A total of 60 tons of supplies destined for the besieged capital of Sarajevo are being held up by Bosnian Serbs 10 miles outside the city, Bar-Chaim said in a telephone interview from Split.

The Joint is working in conjunction with La Benevolencija, the humanitarian aid society of the Sarajevo Jewish community, and World Jewish Relief, the British humanitarian organization.

As a group, the Jews in Bosnia have not taken sides in the war. This allows them to carry out their humanitarian missions.

In Britain, a newly created coalition of Jewish organizations launched what has been described as an unprecedented emergency appeal for Bosnian war victims.

Britain’s chief rabbi, Jonathan Sacks, said, “There is a moral imperative for Jews everywhere to intervene in the face of racism and xenophobia.”

At the same time, however, the Jewish Board of Deputies, British Jewry’s umbrella organization, was considering toning down a statement on the situation for fear of creating a backlash against Jews in Serbia.

“There is a feeling that anything said by Jews outside is liable to misinterpretation by anti-Semitic factions,” said Neville Nagler, chief executive of the board.

In the Middle East, Israel and Jordan joined forces to coordinate a humanitarian aid effort for Muslim refugees in Bosnia. Under a joint operation called “Peace in the Middle East — Peace in the World,” two planes, one Israeli and one Jordanian, flew to Bosnia on Tuesday to bring medical supplies, clothing, blankets and other aid to the war victims.

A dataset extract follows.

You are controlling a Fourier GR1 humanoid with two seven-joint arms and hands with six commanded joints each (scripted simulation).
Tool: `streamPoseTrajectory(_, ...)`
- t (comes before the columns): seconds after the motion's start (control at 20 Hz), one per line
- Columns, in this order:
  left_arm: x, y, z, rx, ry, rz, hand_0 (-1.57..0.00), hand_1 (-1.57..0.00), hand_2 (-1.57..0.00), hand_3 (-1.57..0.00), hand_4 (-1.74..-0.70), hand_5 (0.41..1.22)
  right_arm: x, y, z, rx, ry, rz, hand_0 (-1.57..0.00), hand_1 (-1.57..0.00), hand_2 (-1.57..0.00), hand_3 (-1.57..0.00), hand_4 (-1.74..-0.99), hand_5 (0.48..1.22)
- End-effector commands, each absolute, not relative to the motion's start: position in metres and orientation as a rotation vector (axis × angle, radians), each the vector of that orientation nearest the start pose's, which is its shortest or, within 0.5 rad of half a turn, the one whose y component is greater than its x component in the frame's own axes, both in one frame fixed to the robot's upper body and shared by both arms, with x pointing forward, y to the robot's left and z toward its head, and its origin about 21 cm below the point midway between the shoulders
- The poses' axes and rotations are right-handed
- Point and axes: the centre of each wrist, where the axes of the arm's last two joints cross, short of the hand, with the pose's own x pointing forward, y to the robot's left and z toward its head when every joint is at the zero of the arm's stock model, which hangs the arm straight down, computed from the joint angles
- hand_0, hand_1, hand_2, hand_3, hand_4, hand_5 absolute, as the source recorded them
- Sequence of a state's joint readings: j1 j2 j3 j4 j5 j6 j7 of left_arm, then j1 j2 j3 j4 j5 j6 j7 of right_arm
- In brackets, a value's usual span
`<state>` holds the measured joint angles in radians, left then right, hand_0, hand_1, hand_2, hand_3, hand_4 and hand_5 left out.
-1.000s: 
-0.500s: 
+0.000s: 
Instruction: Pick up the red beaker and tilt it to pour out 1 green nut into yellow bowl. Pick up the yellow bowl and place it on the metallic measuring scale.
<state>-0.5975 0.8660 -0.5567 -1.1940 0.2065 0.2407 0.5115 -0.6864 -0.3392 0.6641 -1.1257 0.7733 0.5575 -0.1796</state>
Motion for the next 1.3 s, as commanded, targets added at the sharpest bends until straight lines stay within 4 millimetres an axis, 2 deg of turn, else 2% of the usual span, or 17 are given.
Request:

The Jordanian and Israeli planes took off separately from Amman and Tel Aviv for Split, Croatia. There, their cargoes were unloaded and redirected to Tuzla, where thousands of Bosnian Muslims have fled from Bosnian Serb attacks.

Rabin last week called Jordan Television during a telethon to raise money for the Bosnian Muslims. He made a personal pledge of $3,000.

Rabin told the television audience that he condemned the attacks by the rebel Serbs on the Muslims in Bosnia, adding that Israel opposes all assaults on people based on their religion, be they “Jewish, Muslim or Christian.”

Back in the United States, leaders of the organized Jewish community, though silent for many months, are again raising their voices against the escalating war in Bosnia.

The National Jewish Community Relations Advisory Council said it was outraged at the deterioration of the situation in Bosnia.

“We deplore the United States’ failure to provide effective international leadership while millions of people have been forced to flee their homes and hundreds of thousands have been killed because of their ethnicity or religion.” said Lynn Lyss, the umbrella group’s chair, in a statement earlier this month.

Both the NJCRAC and the American Jewish Congress called on President Clinton and Congress to end the arms embargo on Bosnia.

In a letter to Clinton, David Kahn, the AJCongress president, and Phil Baum, its executive director, wrote: “It is time for our leaders to recognize the clear failure of the present policies, and at long last allow the Bosnian government to defend its citizens from further aggression and put a stop to the genocide.”

The Los Angeles-based Simon Wiesenthal Center has also written to the president, urging him to commit to prosecuting the Serbian leaders who are responsible for the current policy of ethnic cleansing in Bosnia.